The herpes simplex virus type 1 VP16 polypeptide is a potent trans-activator of viral gene expression. We have tested the ability of the VP16 activation domain to activate gene expression in plant cells. A plasmid encoding a translational fusion between the full-length 434 repressor and the C-terminal 80 amino acids of VP16, was constructed. When expressed in Escherichia coli, the chimeric protein binds efficiently to 434-binding motifs (operators). For expression in plant cells, the chimeric activator gene was placed between the cauliflower mosaic virus (CaMV) 35S promoter and nos terminator sequences in a pUC-based plasmid.
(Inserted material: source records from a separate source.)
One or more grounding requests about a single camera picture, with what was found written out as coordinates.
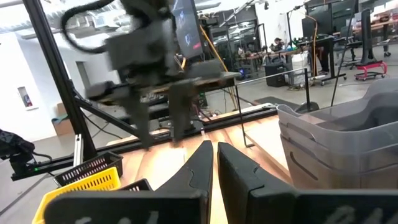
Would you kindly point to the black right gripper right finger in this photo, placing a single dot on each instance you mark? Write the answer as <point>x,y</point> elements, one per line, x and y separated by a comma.
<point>264,205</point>

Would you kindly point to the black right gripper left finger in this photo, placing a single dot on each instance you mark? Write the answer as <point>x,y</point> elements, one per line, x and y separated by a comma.
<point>174,205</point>

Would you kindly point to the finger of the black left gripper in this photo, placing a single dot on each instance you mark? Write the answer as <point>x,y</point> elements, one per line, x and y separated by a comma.
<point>182,112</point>
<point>140,121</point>

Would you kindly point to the black perforated plastic basket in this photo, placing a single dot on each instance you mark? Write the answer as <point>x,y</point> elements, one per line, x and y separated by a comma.
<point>90,168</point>
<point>136,186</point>

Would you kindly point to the gray plastic basket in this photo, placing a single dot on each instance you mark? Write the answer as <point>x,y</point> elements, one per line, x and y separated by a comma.
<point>342,171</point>
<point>342,115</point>
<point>311,137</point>

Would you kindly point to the yellow plastic basket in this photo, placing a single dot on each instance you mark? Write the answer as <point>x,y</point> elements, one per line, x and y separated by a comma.
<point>84,186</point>

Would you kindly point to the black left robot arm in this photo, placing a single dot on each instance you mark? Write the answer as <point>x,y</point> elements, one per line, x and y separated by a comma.
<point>146,9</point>

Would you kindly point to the large dark monitor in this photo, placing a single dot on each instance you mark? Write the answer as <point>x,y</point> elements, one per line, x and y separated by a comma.
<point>186,28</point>

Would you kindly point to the cardboard box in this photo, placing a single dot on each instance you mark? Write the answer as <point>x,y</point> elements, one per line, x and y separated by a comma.
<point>63,123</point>

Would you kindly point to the black floor case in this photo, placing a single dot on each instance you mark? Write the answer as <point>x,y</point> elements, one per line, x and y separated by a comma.
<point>275,74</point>

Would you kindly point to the person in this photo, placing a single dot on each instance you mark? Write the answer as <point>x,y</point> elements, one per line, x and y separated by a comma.
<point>278,43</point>

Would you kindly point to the red wheeled cart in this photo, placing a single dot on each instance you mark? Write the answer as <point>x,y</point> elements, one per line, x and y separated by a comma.
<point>371,68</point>

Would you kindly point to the black device on rail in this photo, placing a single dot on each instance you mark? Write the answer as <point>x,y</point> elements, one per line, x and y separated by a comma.
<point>15,149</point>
The 434 operators were placed upstream of a minimal CaMV 35S promoter linked to the E. coli gus reporter gene. This reporter-expression cassette was then incorporated into the same plasmid as the 434 cI/VP16 activator-expression cassette. Two control plasmids were also constructed, one encoding the 434 protein with no activator domain and the second a chimeric activator with no DNA-binding domain. The chimeric activator was tested for its ability to activate gene expression in a tobacco protoplast transient assay system. Results are presented to show that we can obtain in plant cells significant activation of gene expression that is dependent on both DNA-binding and the presence of the activator domain.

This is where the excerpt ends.